My second visit to the Vietnam Wall in Washington was a week before the USS Seattle's third reunion in Norfolk, 2011.  I was paying tribute to my fallen Commanding Officer and another riverboat sailor, both killed on an operation that I was also on along the rivers of the U Minh Forest of Vietnam in January of 1971.  I was looking up at panel 5 West to the names of Lt. Bill Vasey and BM2 Bob Paynter with tears running down my face.  At the time, I was wearing a Navy Vietnam Veteran ball cap and my leather vest with my Navy and Vietnam patches covering it, including a large Vietnam Veterans of America patch on the back.  This young man who had been watching me slowly approached me and said, "Excuse me, sir, are you a Market Time sailor?"

Technically I wasn't a Market Time sailor, that was a 8 1/2 year coastal blockade campaign, I was deep in the Mekong Delta.  But I believed he was asking me if I was a Vietnam Riverboat sailor.   I wiped my eyes, got my composure, and after a deep breath answered him that I was.   He asked if he could have his picture taken with me against The Wall.  With me?  Yea, sure, but why?  His girlfriend snapped several photos of us.   Noticing that he had short hair, I asked him if he was in the military, he answered that he was in the Navy.   "Riverboats is what I do, too, sir."   Turns out that he was on weekend liberty from Little Creek, Virginia.  He had recently passed his GMG3 test, and was attending school to learn about becoming a combat crew member of the new riverboats at SWCCC.  He, too, was a crew member of a riverine combat craft, and I was his "forefather".  That choked me up.  Amazing how he picked me out of the hundreds of visitors there at The Wall!

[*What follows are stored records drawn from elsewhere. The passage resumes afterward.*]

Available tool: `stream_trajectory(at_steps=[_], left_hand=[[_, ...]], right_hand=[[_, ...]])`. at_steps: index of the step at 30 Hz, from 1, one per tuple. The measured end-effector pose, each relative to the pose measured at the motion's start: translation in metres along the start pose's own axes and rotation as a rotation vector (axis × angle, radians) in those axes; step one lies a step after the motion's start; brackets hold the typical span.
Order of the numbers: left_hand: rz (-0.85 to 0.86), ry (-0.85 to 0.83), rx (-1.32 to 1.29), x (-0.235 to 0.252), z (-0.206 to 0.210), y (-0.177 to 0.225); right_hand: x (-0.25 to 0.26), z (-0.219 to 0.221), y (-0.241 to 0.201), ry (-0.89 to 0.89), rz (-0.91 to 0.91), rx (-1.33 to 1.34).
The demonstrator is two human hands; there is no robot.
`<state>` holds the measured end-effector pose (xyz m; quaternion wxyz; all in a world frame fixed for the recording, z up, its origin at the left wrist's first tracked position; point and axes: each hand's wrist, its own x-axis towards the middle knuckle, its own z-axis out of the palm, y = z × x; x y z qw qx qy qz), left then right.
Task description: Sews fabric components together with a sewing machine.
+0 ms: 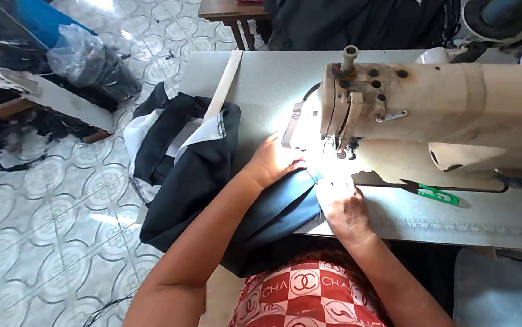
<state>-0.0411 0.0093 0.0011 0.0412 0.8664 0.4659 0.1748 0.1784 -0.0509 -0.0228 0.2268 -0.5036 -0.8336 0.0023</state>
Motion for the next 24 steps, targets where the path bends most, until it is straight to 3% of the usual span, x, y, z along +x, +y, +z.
stream_trajectory(at_steps=[5, 10, 18, 22, 24], left_hand=[[-0.091, -0.074, -0.069, 0.004, 0.001, 0.001], [-0.139, -0.091, -0.074, 0.007, 0.004, -0.002], [-0.095, -0.113, -0.097, 0.009, 0.002, -0.003], [0.017, -0.102, -0.28, 0.006, -0.001, -0.008], [-0.008, -0.162, -0.423, 0.007, -0.007, -0.009]], right_hand=[[0.014, -0.008, 0.005, -0.103, 0.2, 0.281], [0.012, -0.01, 0.002, -0.158, 0.288, 0.29], [0.017, -0.015, 0.0, -0.215, 0.272, 0.241], [0.015, -0.016, -0.002, -0.191, 0.254, 0.317], [0.012, -0.016, -0.001, -0.177, 0.281, 0.498]])
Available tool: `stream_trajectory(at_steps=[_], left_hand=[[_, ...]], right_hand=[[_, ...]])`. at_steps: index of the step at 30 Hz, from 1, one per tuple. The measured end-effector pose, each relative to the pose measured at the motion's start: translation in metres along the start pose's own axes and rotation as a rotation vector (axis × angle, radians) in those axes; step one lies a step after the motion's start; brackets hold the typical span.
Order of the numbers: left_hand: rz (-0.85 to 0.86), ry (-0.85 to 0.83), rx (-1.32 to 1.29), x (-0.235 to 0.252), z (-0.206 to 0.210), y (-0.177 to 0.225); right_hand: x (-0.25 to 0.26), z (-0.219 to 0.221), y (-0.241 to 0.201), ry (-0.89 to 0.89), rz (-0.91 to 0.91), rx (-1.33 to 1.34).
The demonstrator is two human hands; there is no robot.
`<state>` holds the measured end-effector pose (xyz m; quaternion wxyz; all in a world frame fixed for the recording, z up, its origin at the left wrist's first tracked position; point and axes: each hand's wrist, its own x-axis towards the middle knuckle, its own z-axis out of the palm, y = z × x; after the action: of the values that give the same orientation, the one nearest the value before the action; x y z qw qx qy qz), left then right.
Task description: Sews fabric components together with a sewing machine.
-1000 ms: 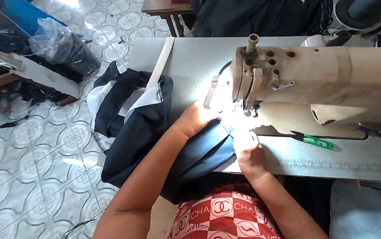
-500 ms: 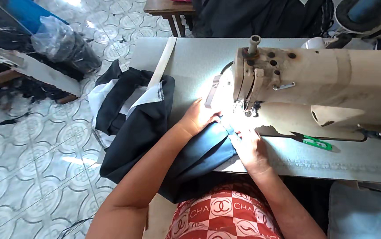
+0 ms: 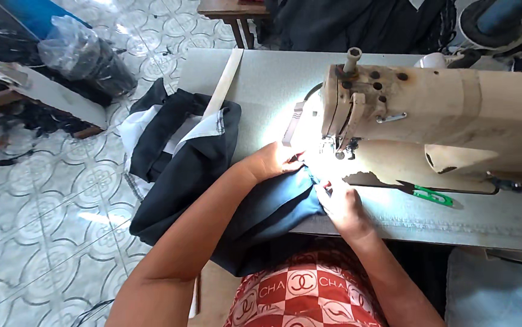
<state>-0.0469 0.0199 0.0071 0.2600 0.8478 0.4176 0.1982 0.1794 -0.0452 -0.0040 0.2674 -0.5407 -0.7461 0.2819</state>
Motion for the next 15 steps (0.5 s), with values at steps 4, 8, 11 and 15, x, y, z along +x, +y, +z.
stream_trajectory(at_steps=[4, 8, 11, 15], left_hand=[[-0.219, -0.258, 0.054, 0.01, -0.019, 0.016], [-0.168, -0.223, 0.279, 0.016, -0.003, 0.004], [-0.084, -0.097, 0.3, 0.017, 0.005, -0.007], [-0.012, 0.018, 0.344, 0.017, 0.007, -0.011]], right_hand=[[-0.001, 0.005, 0.007, -0.045, 0.145, 0.353], [-0.003, 0.008, 0.008, -0.011, 0.0, 0.059], [-0.01, 0.012, 0.012, 0.072, -0.164, -0.221], [-0.017, 0.02, 0.023, 0.197, -0.316, -0.479]])
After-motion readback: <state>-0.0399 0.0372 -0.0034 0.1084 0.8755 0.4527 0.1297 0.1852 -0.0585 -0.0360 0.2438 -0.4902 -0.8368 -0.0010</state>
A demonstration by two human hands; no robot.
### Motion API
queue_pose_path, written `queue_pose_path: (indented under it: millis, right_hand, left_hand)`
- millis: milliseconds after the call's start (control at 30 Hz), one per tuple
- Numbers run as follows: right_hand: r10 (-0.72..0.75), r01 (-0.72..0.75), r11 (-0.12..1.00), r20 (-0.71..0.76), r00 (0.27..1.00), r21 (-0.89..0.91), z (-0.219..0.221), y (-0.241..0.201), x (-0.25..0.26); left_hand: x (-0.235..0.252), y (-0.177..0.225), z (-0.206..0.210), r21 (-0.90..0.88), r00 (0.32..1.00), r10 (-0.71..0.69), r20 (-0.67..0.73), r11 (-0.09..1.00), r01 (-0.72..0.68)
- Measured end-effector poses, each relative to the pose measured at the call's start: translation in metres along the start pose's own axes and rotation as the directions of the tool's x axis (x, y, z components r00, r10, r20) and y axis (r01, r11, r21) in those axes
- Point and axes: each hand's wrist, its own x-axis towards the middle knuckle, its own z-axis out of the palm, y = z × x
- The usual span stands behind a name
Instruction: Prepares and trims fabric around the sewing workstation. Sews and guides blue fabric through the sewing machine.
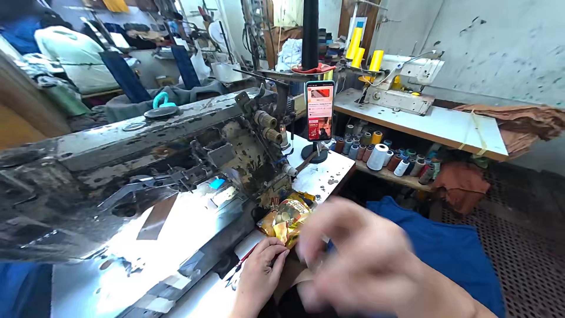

I had been transfered off the USS Seattle in 1970 and reassigned to the NIOTC (Naval Inshore Operations Training Center) for 17 weeks of riverboat training at Mare Island, Ca.  It's modern and updated course today is known as SWCCC (Special Warfare Combat Craft Crewman).  There are 3 SWCCC schools across America: one school is in Little Creek, one on Coronado Island, California, and one at the John Stennis Space Center, Mississippi.  This is also where the Navy SEALs train for riverine landings, assaults, and extractions, similiar to what we did in Vietnam...except their boats and weapons are a thousand times better than what we had in the 1970s.  (Really fast boats, 40+ knots with mini-guns).  Some of our boats had a top speed of 8 knots.